Actually, your notation is causing some confusion. In one very real sense (probably not your intended one) the answer to your question is yes, not no which is probably the answer to the question that you intended to ask.

It depends on what you mean by $\|\dot\gamma(s)\|_g$. If you borrow this notation directly from the standard notation in Riemannian geometry, where $$\|\dot\gamma(s)\|_g = \sqrt{\langle \dot\gamma(s),\dot\gamma(s)\rangle_g}\ ,$$ what this often means in Lorentzian geometry is that you only consider curves $\gamma$ as admissable if this makes sense, i.e., only if $\langle \dot\gamma(s),\dot\gamma(s)\rangle_g\ge0$. Unfortunately, there is also a different convention in which $$\|\dot\gamma(s)\|_g = \sqrt{-\langle \dot\gamma(s),\dot\gamma(s)\rangle_g}\ ,$$ and one only considers curves $\gamma$ as admissable if this makes sense, i.e., only if $\langle \dot\gamma(s),\dot\gamma(s)\rangle_g\le0$. (It depends on the sign conventions one chooses, and, unfortunately, there seem to be as many sign conventions in use as there are choices of sign, each defended by its practitioners as the only sane convention, but that's another story.)

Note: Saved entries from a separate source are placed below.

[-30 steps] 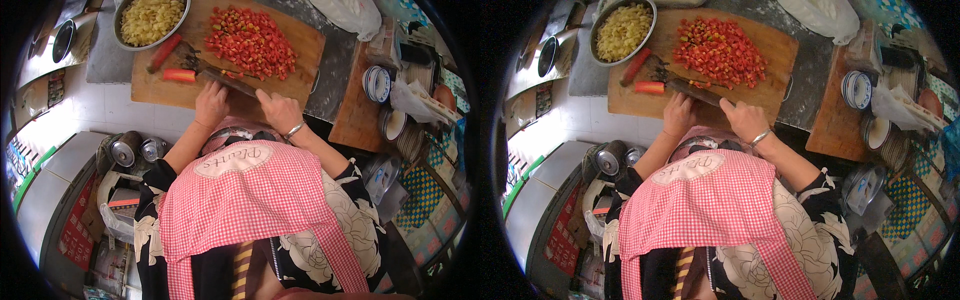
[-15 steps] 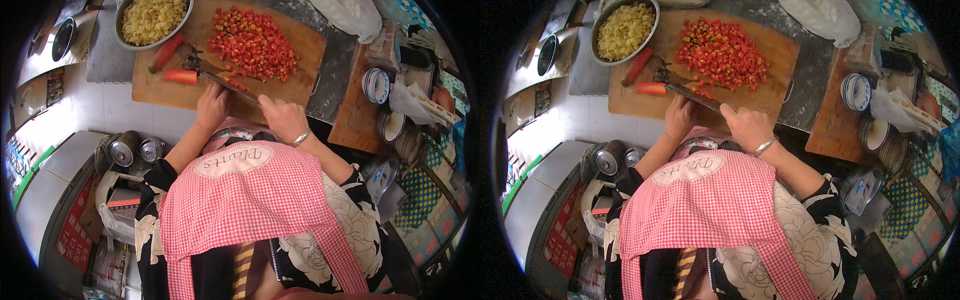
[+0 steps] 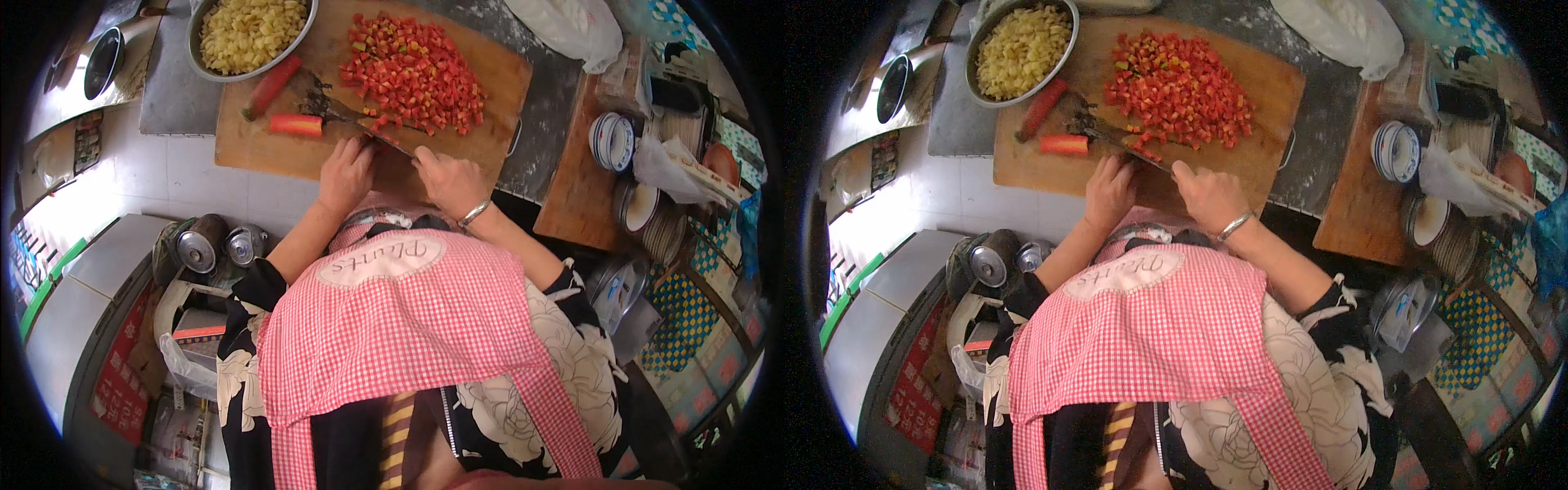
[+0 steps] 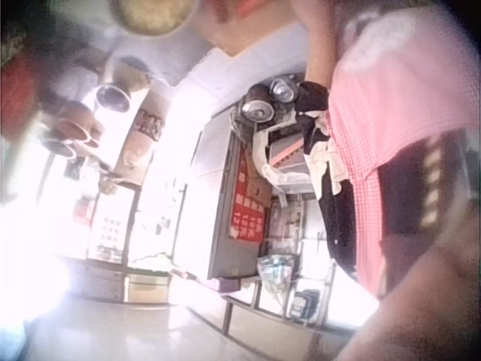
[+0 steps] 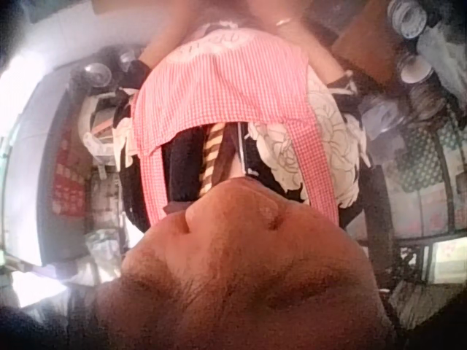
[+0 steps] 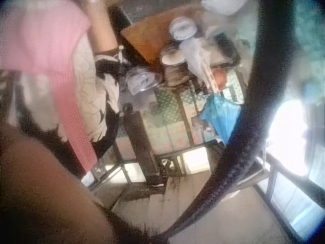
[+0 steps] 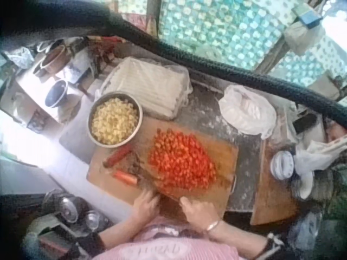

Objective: The person chops a carrot into small pieces on a wooden cutting board using a cleaver. After finishing the chopping, the person moves to the sink and washes a bowl of diced potatoes under running water, using a strainer to drain them.

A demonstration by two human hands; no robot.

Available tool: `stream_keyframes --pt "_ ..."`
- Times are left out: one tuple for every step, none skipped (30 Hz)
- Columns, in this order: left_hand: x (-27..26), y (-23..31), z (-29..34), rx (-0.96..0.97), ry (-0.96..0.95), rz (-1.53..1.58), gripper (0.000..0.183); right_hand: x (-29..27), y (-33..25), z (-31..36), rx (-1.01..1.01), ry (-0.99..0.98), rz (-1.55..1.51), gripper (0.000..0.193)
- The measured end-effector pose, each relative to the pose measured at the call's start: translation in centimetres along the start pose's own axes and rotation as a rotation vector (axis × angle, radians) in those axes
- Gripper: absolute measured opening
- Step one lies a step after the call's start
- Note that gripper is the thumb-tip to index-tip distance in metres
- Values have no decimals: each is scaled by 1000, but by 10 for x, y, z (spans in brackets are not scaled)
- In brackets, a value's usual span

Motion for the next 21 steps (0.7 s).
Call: stream_keyframes --pt "-1 2 1 30 32 21 23 3 0 1 9 -47 30 14" --pt "0 -2 -1 11 35 3 21 4 -1 1 -9 -40 48 15" --pt "0 -3 0 3 41 5 19 9 2 3 28 -124 99 16" --pt "-1 -1 3 11 76 23 17 8 0 5 4 -94 60 14" --pt "1 -4 2 0 62 20 16 10 1 5 16 -111 68 12" --pt "2 -3 4 6 79 29 14 11 -1 5 -10 -111 45 10" --pt "2 -4 4 15 101 34 13 11 1 6 25 -106 61 10" --pt "3 -6 4 4 100 22 12 10 -1 7 12 -77 47 10" --pt "4 -8 5 -11 90 15 12 4 -3 7 -22 19 -2 10" --pt "3 -6 6 25 111 15 12 10 -2 8 12 -66 31 9" --pt "5 -9 6 -12 81 14 14 9 -2 7 2 -61 40 9" --pt "4 -9 6 -3 85 13 15 13 0 7 44 -108 97 9" --pt "1 -7 7 19 111 34 17 18 0 8 45 -193 101 9" --pt "2 -8 7 -3 64 39 19 15 -1 6 21 -132 52 9" --pt "1 -7 6 5 61 51 21 14 -2 4 19 -108 31 9" --pt "-1 -4 6 24 64 65 23 13 -3 3 -10 -105 -18 9" --pt "-2 -5 5 7 60 54 24 12 -2 2 3 -78 19 9" --pt "-4 -4 5 -1 50 49 25 10 -4 2 -15 -52 9 9" --pt "-6 -1 6 20 43 56 26 8 -4 1 -21 -33 -5 9" --pt "-7 -1 6 10 32 43 26 8 -5 2 -20 -35 9 9" --pt "-9 -1 5 28 44 22 26 7 -6 2 -29 -31 23 9"
Point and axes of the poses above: each hand's wrist, its own z-axis away from the middle knuckle, its own x-axis out of the palm, y = z × x, the point moved 6 cm from there along -z, towards the middle knuckle, and after that the axes turned 5 degrees about x, right-handed, at the moved point
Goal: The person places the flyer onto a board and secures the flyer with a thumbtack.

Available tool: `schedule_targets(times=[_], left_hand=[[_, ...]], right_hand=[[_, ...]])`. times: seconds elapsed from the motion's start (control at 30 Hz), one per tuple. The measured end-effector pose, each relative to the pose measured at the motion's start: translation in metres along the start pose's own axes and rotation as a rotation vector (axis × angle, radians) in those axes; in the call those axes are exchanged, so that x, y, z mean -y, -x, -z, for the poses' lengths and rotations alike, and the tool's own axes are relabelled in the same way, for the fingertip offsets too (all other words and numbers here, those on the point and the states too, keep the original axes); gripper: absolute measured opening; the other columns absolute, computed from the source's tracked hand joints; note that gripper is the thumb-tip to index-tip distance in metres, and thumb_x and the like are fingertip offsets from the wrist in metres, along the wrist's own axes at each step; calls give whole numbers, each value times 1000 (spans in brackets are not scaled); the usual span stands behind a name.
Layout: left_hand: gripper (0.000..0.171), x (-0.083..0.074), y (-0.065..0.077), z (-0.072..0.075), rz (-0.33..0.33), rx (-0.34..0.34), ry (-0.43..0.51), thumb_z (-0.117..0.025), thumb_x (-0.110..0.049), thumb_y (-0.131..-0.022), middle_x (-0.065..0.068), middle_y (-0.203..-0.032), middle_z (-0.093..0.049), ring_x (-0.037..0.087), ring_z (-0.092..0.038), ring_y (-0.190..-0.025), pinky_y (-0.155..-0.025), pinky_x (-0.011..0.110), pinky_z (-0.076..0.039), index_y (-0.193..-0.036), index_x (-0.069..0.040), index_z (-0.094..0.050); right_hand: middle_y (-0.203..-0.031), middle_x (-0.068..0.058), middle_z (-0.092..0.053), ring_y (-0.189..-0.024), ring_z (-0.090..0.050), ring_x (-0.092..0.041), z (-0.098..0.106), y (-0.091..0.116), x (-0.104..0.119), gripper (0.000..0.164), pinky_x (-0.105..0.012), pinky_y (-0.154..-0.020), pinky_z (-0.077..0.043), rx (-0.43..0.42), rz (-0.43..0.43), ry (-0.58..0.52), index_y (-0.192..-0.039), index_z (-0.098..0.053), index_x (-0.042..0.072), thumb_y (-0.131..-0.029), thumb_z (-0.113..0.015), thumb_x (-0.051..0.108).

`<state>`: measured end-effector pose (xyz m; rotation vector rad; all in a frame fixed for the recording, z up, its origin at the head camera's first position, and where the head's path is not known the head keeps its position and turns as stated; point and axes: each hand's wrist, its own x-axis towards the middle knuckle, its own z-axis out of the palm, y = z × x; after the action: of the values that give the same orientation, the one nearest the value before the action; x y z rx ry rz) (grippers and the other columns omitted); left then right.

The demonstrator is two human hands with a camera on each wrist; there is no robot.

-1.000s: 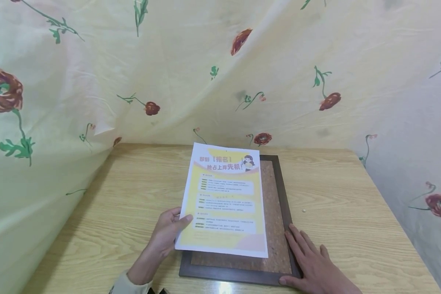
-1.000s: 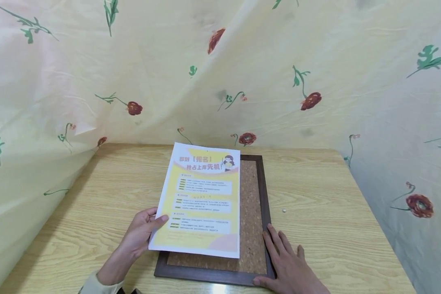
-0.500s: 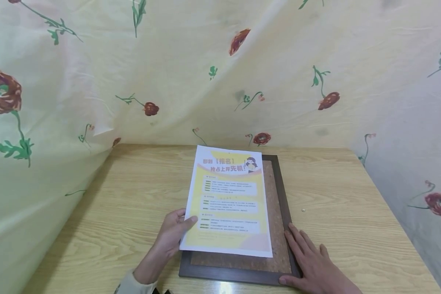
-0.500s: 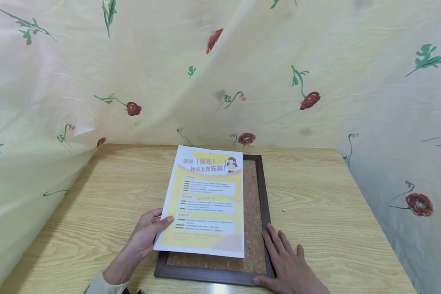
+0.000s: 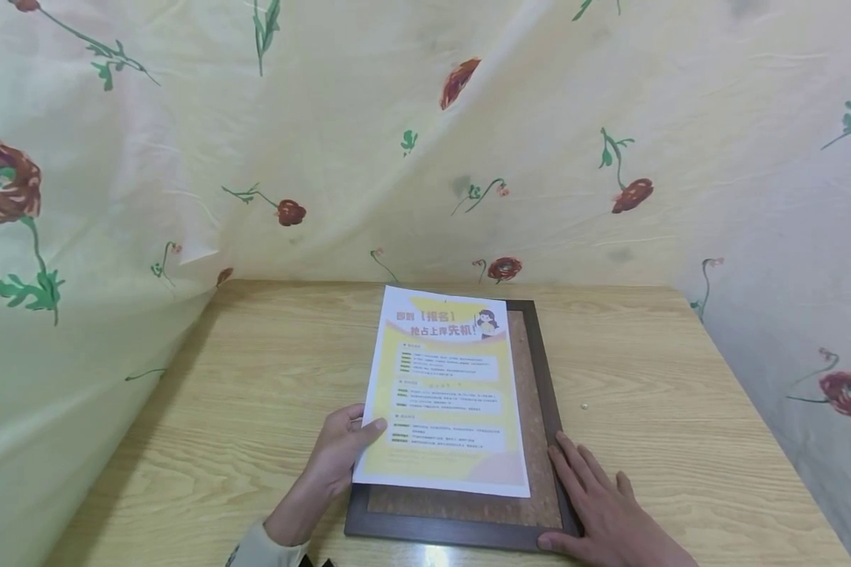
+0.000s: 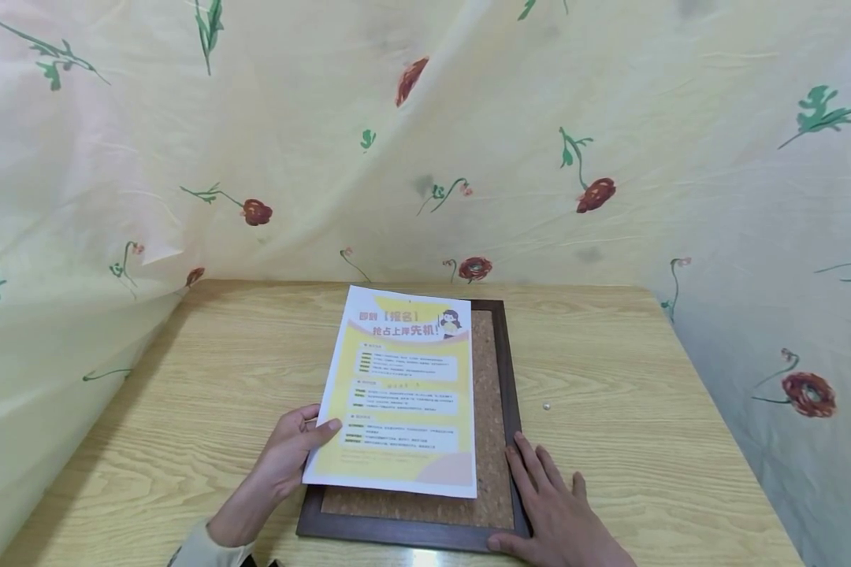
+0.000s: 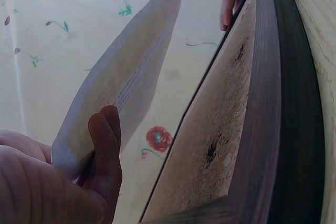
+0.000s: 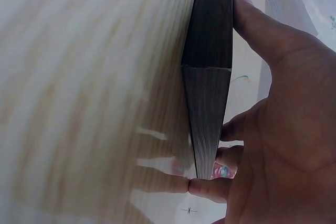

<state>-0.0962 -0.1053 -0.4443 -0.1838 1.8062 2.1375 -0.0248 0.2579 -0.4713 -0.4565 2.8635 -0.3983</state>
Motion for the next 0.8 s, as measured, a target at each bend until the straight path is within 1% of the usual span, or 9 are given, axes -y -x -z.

At any rate, if you adopt one of the above conventions and you only consider admissable curves (which is standard in the Calculus of Variations), then, yes, all null curves are extrema, almost by definition; it's not a question of geodesics, which is a different matter.

Sad to say, there is a third convention in pseudo-Riemannian geometry. Some books and papers define $$\|\dot\gamma(s)\|_g = \langle \dot\gamma(s),\dot\gamma(s)\rangle_g\ .$$ (They don't like the square that you would expect to see based on common mathematical convention because $\|\dot\gamma(s)\|_g^2$ suggests that the quantity is nonnegative, so they break the conventional distinction between 'norm' and 'inner product' instead. This often leads to dreadful confusion when one tries to read the papers and frequent mistakes involving the so-called Cauchy inequality, but that's another story, too.)

If that is your convention, then the answer to your question is no, because, in this case, all sufficiently smooth curves are admissable, and all the extrema are geodesics. However, in dimensions higher than $2$ (in particular, in dimension $4$), not all null curves are geodesics, as the above commenters have noted.

Oh, one more (pedantic, I'm afraid) comment: While it's true that all extrema are geodesics in this latter convention, I'm sure you know that not all geodesics are extrema (they are always critical points of the functional, but 'extrema' is a stronger condition). Moreover, in pseudo-Riemannian geometry, null geodesics (and, a fortiori, null curves) are never extrema, because you can always perturb the curve slightly to make the functional either positive or negative.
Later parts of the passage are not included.